Bronislaw Geremek
“Today’s world would be worse than it is without [Bronislaw] Geremek’s contribution to its history,” world-renowned philosopher Leszek Kolakowski asserts. The process that ended communist rule in Poland “was also the process that started the chain of events which in subsequent years led to the fall of the Berlin Wall, the unification of Germany, and finally the collapse of communism in Central Europe and the collapse of the Soviet Union,” he observes. “We have no idea how this process would have been possible without the Polish example, how many years and how much bloodshed it would have caused.”
Kolakowski’s tribute was one of many written and verbal testimonies delivered at a memorial meeting for Geremek held at the National Endowment for Democracy today. An earlier European memorial event heard tributes from his former colleague Adam Michnik, amongst others. The Polish dissident historian’s “responsible moral engagement”, his friendship and solidarity “shaped our identity and connected us to history in ways that exceeded the dreams of our founders,” said Carl Gershman, the NED’s president.
Nadia Diuk, NED’s Senior Director, for Europe and Eurasia described the substantial funding provided for the underground opposition’s cultural and educational activities. Geremek was central to what Senator Richard Lugar called the “auspicious alliance” between workers and intellectuals, typified by the Workers’ Defense Committee (KOR), that was a rebuke to the communist claim on workers’ political allegiance, countered the deliberate “atomisation of society”, and led to Solidarity’s formation, the catalyst for communism’s ultimate collapse.
The US labor movement was a particularly vital and vocal supporter of Solidarity, Gershman and Diuk stressed, with AFL-CIO president Lane Kirkland their leading advocate. Geremek was overwhelmed when Solidarity leaders received a tumultuous 15 minutes’ standing ovation at the AFL-CIO convention, declaring he “had no idea we had such support.”
Geremek’s legacy transcends national borders, said Under Secretary of State for Global Affairs and Democracy Paula Dobriansky, who recalled strategizing with Geremek and Solidarity leaders alongside then deputy secretary of state John Whitehead. Few could have appreciated how those sessions for planning solidarity for Solidarity would have such momentous consequences.
But Geremek did. Librarian of Congress James Billington recalled how, during a long walk in Rome in the late ‘70s, the medieval historian turned political prognosticator, predicting communism’s demise and explained “what would happen exactly as it did happen.”

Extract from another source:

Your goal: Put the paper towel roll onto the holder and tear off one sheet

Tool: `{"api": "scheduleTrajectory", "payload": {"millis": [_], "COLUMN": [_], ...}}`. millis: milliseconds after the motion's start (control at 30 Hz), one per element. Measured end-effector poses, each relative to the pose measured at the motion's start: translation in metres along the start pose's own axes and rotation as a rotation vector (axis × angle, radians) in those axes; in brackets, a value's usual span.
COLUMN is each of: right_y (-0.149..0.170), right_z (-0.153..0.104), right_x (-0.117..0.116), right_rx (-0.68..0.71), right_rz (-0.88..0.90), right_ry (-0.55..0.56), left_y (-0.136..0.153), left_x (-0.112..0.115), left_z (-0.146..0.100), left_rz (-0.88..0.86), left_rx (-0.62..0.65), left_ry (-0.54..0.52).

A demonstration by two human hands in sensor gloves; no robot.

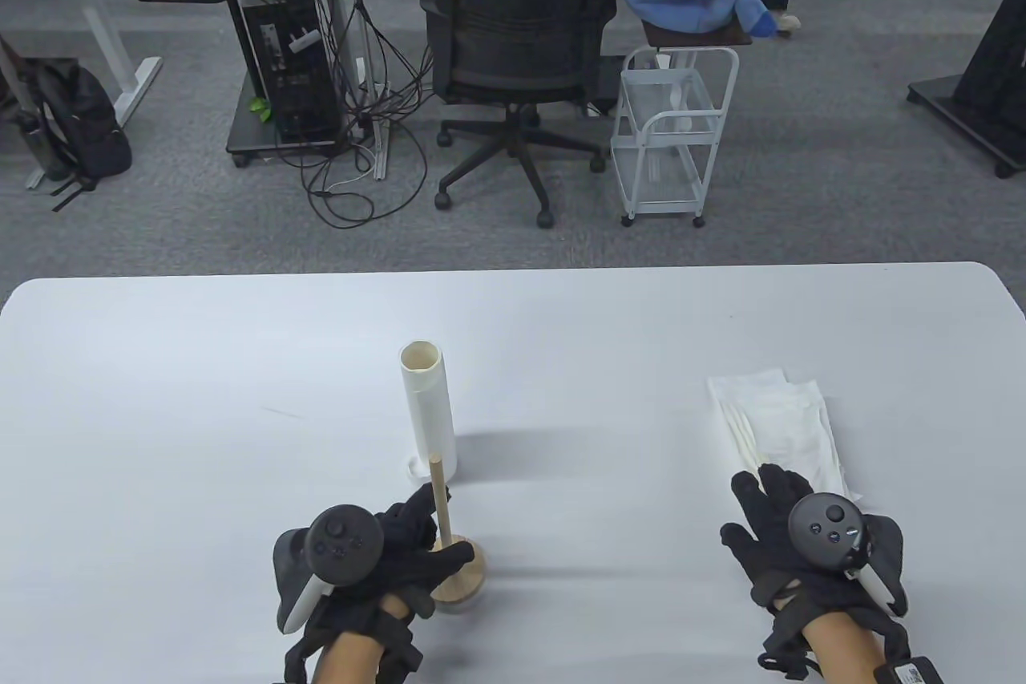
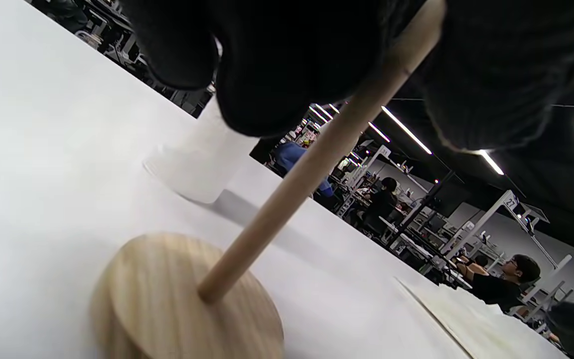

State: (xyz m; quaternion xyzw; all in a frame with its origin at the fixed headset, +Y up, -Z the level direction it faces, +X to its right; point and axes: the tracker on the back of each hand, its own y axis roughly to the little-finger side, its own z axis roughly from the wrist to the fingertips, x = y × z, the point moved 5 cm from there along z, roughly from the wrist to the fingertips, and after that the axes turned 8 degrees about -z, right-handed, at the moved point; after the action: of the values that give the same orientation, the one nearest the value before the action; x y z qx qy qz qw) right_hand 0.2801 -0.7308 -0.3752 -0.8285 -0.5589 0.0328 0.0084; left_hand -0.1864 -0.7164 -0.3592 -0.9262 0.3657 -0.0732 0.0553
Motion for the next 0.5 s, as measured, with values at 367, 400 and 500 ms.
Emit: {"api": "scheduleTrajectory", "payload": {"millis": [367, 400, 500], "right_y": [0.001, 0.001, 0.001], "right_z": [0.0, -0.001, -0.003], "right_x": [0.002, 0.002, 0.004], "right_rx": [0.01, 0.007, 0.006], "right_rz": [0.033, 0.035, 0.049], "right_ry": [0.007, 0.008, 0.007], "left_y": [-0.004, -0.006, -0.015], "left_x": [-0.002, -0.003, -0.008], "left_z": [0.004, 0.005, 0.007], "left_rz": [0.029, 0.038, 0.05], "left_rx": [-0.013, -0.01, 0.01], "left_ry": [-0.056, -0.052, -0.092]}}
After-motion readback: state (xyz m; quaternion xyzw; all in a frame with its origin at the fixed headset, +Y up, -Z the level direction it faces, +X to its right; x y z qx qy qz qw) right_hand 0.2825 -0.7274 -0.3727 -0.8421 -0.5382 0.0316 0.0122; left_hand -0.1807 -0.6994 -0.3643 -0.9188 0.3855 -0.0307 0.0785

The moment that Geremek, a “profoundly humane human being,” signed the NATO accession treaty as foreign minister of a free Poland, signaling an end to the country’s historical insecurity and vulnerability, was both a profound historical and personal moment for him, said former National Security Advisor Zbigniew Brzezinski.
Geremek was a Pole in Europe and a European in Poland, said Brzezinski, a sentiment echoed by his close colleague Adam Michnik. Geremek “wanted a democratic Poland united in solidarity with a democratic and strong Europe. Now that he is gone, we see how much he accomplished for such a Poland and such a Europe,” Michnik wrote. “He belonged to the tribe of great Kosmo-Poles, such as Chopin and Paderewski, Adam Czartoryski and Czeslaw Milosz, and-toutes proportions gardées-John Paul II. When times were hard, or virtually hopeless, as they were under martial law in the 1980s, Bronek repeated after Conrad, ‘One must.’”
NATO accession was a high point in the short-lived political ascendancy of the dissident generation described by Washington Post columnist Jackson Diehl. Geremek was a “quintessential representative of a unique European fraternity” of dissident intellectuals, forced into menial jobs and isolation under communism, yet proceeding to build an alternative samizdat politics and underground culture that led to the 1989 revolutions. Yet this generation was too readily and tragically marginalized by the professional politicians of the new democracies they had nurtured, partly because theirs was a politics “based not on nationalism or populism but on morality.”
Max Kampelman recalled how he described Geremek’s arrest as a “grave moment” at the CSCE Helsinki conference in Madrid in February 1982. He had been arrested as a “political gangster” shortly being attacked in a Moscow radio broadcast as a “Jewish Zionist”.
Both of his parents were murdered in Auschwitz and Geremek escaped the Warsaw Ghetto. Yet he was one of those “who not only somehow managed to survive the Shoah, but also managed, perhaps against all the odds, to find faith in humankind after the darkness that descended,” said David Harris, executive director of the American Jewish Committee. “Geremek, early in life, became a witness to history, then, literally, its prisoner-first under the Nazis, later the Communists,” Harris noted. “He lived, remarkably, to become an author of history,” and a celebrated author about history.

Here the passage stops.